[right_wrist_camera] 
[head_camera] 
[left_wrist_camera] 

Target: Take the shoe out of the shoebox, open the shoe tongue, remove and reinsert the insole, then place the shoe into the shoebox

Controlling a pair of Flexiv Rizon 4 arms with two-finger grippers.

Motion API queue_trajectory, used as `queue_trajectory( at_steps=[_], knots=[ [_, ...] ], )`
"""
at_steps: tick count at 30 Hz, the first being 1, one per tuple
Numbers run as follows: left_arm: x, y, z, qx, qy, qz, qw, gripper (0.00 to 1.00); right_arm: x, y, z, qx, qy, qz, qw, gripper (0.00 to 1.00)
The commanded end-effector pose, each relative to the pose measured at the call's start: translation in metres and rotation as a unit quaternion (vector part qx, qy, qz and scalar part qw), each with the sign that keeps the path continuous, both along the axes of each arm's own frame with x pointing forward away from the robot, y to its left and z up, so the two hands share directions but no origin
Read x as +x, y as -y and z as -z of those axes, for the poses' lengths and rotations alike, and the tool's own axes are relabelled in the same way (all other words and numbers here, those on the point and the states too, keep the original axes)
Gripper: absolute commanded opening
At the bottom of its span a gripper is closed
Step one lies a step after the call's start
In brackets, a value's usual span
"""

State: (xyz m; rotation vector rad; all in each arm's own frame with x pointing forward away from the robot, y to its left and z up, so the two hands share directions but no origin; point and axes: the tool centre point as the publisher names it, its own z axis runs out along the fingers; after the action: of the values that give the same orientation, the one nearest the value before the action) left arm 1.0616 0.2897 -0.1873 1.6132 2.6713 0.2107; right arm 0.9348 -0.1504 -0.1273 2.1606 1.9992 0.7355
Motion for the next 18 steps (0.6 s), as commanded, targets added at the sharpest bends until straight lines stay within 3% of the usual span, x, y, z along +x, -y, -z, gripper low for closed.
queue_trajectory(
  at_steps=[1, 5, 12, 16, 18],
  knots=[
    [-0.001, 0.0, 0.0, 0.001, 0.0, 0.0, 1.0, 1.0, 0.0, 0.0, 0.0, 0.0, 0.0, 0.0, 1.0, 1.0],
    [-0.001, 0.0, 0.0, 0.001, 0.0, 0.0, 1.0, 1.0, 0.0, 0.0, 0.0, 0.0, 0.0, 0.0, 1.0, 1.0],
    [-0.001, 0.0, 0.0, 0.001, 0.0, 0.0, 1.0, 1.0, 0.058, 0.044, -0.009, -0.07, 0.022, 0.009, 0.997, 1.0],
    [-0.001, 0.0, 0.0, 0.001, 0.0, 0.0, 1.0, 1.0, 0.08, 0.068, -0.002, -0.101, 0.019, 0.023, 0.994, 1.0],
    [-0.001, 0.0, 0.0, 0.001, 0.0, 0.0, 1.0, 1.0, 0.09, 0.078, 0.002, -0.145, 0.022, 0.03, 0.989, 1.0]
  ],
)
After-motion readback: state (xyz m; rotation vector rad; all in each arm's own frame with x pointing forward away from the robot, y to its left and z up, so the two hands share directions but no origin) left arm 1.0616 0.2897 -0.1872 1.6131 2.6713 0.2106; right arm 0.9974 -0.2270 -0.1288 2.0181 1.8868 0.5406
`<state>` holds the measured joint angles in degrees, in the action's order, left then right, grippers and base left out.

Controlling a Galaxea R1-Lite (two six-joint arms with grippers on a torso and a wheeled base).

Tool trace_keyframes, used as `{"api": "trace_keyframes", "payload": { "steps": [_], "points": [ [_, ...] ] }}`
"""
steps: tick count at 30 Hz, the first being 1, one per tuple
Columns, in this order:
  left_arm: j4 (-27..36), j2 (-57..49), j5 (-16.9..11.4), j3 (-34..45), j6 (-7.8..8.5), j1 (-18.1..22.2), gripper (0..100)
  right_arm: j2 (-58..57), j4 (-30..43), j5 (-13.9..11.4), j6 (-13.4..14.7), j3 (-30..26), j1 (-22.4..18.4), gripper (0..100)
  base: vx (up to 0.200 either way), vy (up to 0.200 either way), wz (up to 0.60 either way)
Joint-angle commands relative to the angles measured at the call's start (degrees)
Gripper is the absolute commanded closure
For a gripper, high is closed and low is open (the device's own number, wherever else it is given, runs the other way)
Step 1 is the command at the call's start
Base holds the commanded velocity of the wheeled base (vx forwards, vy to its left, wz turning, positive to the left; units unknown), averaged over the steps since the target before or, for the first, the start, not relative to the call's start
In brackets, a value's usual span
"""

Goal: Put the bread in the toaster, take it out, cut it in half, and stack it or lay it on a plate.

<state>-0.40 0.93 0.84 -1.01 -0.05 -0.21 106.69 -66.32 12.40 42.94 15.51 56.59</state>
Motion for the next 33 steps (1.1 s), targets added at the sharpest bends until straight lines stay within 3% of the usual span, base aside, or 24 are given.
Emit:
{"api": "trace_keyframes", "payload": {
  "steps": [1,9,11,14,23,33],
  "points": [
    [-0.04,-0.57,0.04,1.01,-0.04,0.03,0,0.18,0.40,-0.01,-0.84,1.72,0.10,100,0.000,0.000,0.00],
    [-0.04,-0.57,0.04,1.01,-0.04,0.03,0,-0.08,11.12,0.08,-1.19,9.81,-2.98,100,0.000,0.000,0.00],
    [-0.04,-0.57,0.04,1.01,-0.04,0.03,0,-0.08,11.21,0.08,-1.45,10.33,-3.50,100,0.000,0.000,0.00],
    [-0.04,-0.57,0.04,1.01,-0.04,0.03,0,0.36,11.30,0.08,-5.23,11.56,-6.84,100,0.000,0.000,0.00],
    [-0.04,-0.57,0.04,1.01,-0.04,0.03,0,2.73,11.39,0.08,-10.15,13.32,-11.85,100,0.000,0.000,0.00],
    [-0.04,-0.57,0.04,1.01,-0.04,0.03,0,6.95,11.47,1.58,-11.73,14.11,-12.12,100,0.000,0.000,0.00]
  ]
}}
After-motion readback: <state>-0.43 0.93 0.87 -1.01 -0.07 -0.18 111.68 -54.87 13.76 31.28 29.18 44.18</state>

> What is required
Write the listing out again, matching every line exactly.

> Solution to this exercise
[right_wrist_camera] 
[head_camera] 
[left_wrist_camera] 

Target: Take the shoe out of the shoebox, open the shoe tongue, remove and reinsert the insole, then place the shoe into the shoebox

Controlling a pair of Flexiv Rizon 4 arms with two-finger grippers.

Motion API queue_trajectory, used as `queue_trajectory( at_steps=[_], knots=[ [_, ...] ], )`
"""
at_steps: tick count at 30 Hz, the first being 1, one per tuple
Numbers run as follows: left_arm: x, y, z, qx, qy, qz, qw, gripper (0.00 to 1.00); right_arm: x, y, z, qx, qy, qz, qw, gripper (0.00 to 1.00)
The commanded end-effector pose, each relative to the pose measured at the call's start: translation in metres and rotation as a unit quaternion (vector part qx, qy, qz and scalar part qw), each with the sign that keeps the path continuous, both along the axes of each arm's own frame with x pointing forward away from the robot, y to its left and z up, so the two hands share directions but no origin
Read x as +x, y as -y and z as -z of those axes, for the poses' lengths and rotations alike, and the tool's own axes are relabelled in the same way (all other words and numbers here, those on the point and the states too, keep the original axes)
Gripper: absolute commanded opening
At the bottom of its span a gripper is closed
Step one lies a step after the call's start
In brackets, a value's usual span
"""

State: (xyz m; rotation vector rad; all in each arm's own frame with x pointing forward away from the robot, y to its left and z up, so the two hands share directions but no origin; point and axes: the tool centre point as the publisher names it, its own z axis runs out along the fingers; after the action: of the values that give the same orientation, the one nearest the value before the action) left arm 1.0616 0.2897 -0.1873 1.6132 2.6713 0.2107; right arm 0.9348 -0.1504 -0.1273 2.1606 1.9992 0.7355
Motion for the next 18 steps (0.6 s), as commanded, targets added at the sharpest bends until straight lines stay within 3% of the usual span, x, y, z along +x, -y, -z, gripper low for closed.
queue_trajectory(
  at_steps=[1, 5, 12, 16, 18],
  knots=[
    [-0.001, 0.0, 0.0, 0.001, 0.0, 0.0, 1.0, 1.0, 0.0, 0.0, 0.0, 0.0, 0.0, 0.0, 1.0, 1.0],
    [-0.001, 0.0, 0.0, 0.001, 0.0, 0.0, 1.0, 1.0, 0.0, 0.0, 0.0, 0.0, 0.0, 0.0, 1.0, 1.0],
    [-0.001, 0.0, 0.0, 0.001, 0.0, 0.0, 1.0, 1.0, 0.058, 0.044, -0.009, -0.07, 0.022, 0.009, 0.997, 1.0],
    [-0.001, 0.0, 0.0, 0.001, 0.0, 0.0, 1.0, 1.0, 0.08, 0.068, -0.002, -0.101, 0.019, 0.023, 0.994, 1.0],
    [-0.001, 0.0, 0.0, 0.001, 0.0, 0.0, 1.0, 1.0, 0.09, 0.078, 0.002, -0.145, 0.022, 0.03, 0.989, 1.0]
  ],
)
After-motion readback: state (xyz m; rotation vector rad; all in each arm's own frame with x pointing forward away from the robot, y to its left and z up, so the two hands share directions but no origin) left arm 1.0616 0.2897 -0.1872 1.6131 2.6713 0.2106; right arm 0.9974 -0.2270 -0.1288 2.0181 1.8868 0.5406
`<state>` holds the measured joint angles in degrees, in the action's order, left then right, grippers and base left out.

Controlling a Galaxea R1-Lite (two six-joint arms with grippers on a torso and a wheeled base).

Tool trace_keyframes, used as `{"api": "trace_keyframes", "payload": { "steps": [_], "points": [ [_, ...] ] }}`
"""
steps: tick count at 30 Hz, the first being 1, one per tuple
Columns, in this order:
  left_arm: j4 (-27..36), j2 (-57..49), j5 (-16.9..11.4), j3 (-34..45), j6 (-7.8..8.5), j1 (-18.1..22.2), gripper (0..100)
  right_arm: j2 (-58..57), j4 (-30..43), j5 (-13.9..11.4), j6 (-13.4..14.7), j3 (-30..26), j1 (-22.4..18.4), gripper (0..100)
  base: vx (up to 0.200 either way), vy (up to 0.200 either way), wz (up to 0.60 either way)
Joint-angle commands relative to the angles measured at the call's start (degrees)
Gripper is the absolute commanded closure
For a gripper, high is closed and low is open (the device's own number, wherever else it is given, runs the other way)
Step 1 is the command at the call's start
Base holds the commanded velocity of the wheeled base (vx forwards, vy to its left, wz turning, positive to the left; units unknown), averaged over the steps since the target before or, for the first, the start, not relative to the call's start
In brackets, a value's usual span
"""

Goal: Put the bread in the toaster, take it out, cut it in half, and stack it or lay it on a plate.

<state>-0.40 0.93 0.84 -1.01 -0.05 -0.21 106.69 -66.32 12.40 42.94 15.51 56.59</state>
Motion for the next 33 steps (1.1 s), targets added at the sharpest bends until straight lines stay within 3% of the usual span, base aside, or 24 are given.
Emit:
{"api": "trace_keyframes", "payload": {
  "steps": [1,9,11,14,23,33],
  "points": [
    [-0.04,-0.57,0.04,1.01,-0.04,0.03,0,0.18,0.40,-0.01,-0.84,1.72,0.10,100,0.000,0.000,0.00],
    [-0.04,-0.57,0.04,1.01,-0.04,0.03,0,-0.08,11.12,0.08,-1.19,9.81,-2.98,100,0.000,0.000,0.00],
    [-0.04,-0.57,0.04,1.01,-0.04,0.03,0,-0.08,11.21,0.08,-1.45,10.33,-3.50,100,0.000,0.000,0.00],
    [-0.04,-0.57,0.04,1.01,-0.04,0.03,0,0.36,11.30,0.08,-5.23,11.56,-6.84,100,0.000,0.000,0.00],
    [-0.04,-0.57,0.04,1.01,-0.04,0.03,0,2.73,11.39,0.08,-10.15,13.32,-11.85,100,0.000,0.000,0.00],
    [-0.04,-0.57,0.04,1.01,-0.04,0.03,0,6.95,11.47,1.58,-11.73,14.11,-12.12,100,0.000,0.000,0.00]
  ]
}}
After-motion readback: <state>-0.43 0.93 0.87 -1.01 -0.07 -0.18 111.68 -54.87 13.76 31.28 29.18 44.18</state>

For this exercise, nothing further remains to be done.